Claudia Christine Stephan scite author profile

The representation of tropical precipitation is evaluated across three generations of models participating in the Coupled Model Intercomparison Project (CMIP), phases 3, 5 and 6. Compared to state-of-the-art observations, improvements in tropical precipitation in the CMIP6 models are identified for some metrics, but we find no general improvement in tropical precipitation on different temporal and spatial scales. Our results indicate overall little changes across the CMIP phases for the summer monsoons, the double-ITCZ bias and the diurnal cycle of tropical precipitation. We find a reduced amount of drizzle events in CMIP6, but tropical precipitation occurs still too frequently. Continuous improvements across the CMIP phases are identified for the number of consecutive dry days, the representation of modes of variability, namely the Madden-Julian Oscillation and the El Niño Southern Oscillation, as well as the trends in dry months in the 20th century.

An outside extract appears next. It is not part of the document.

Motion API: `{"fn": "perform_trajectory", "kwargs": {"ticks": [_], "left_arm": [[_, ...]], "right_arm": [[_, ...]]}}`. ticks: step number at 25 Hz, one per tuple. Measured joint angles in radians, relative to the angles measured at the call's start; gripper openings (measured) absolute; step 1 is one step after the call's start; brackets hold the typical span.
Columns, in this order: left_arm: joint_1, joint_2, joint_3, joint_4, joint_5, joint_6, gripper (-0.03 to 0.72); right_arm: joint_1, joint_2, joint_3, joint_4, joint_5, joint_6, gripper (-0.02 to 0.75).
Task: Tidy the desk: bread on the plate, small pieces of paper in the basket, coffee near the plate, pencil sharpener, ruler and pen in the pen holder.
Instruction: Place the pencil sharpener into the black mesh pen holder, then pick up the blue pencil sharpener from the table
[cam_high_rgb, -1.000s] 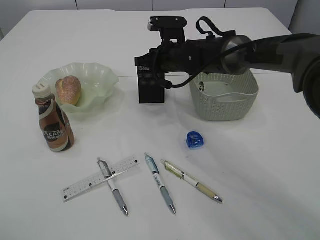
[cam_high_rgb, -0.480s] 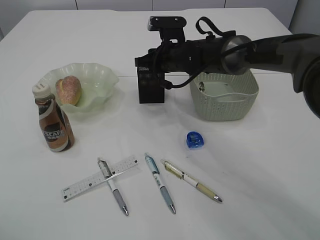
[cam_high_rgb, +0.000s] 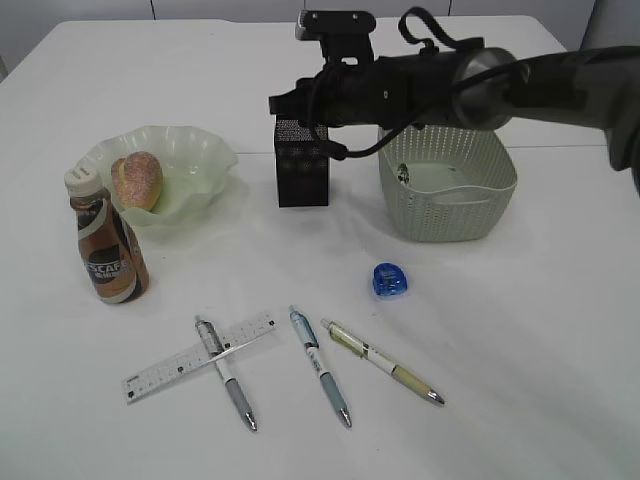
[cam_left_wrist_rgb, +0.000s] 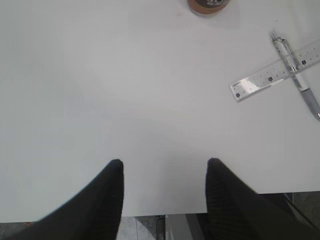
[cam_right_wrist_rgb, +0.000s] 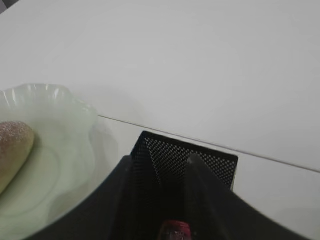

The observed positive trend in extreme wet months is, however, not captured by any of the CMIP phases, which simulate negative trends for extremely wet months in the 20th century. The regional biases are larger than a climate-change signal one hopes to use the models to identify. Given the pace of climate change as compared to the pace of model improvements to simulate tropical precipitation, we question the past strategy of the development of the present class of global climate models as the mainstay of the scientific response to climate change. We suggest to explore alternative approaches such as high-resolution storm-resolving models that can offer better prospects to inform us about how tropical precipitation might change with anthropogenic warming.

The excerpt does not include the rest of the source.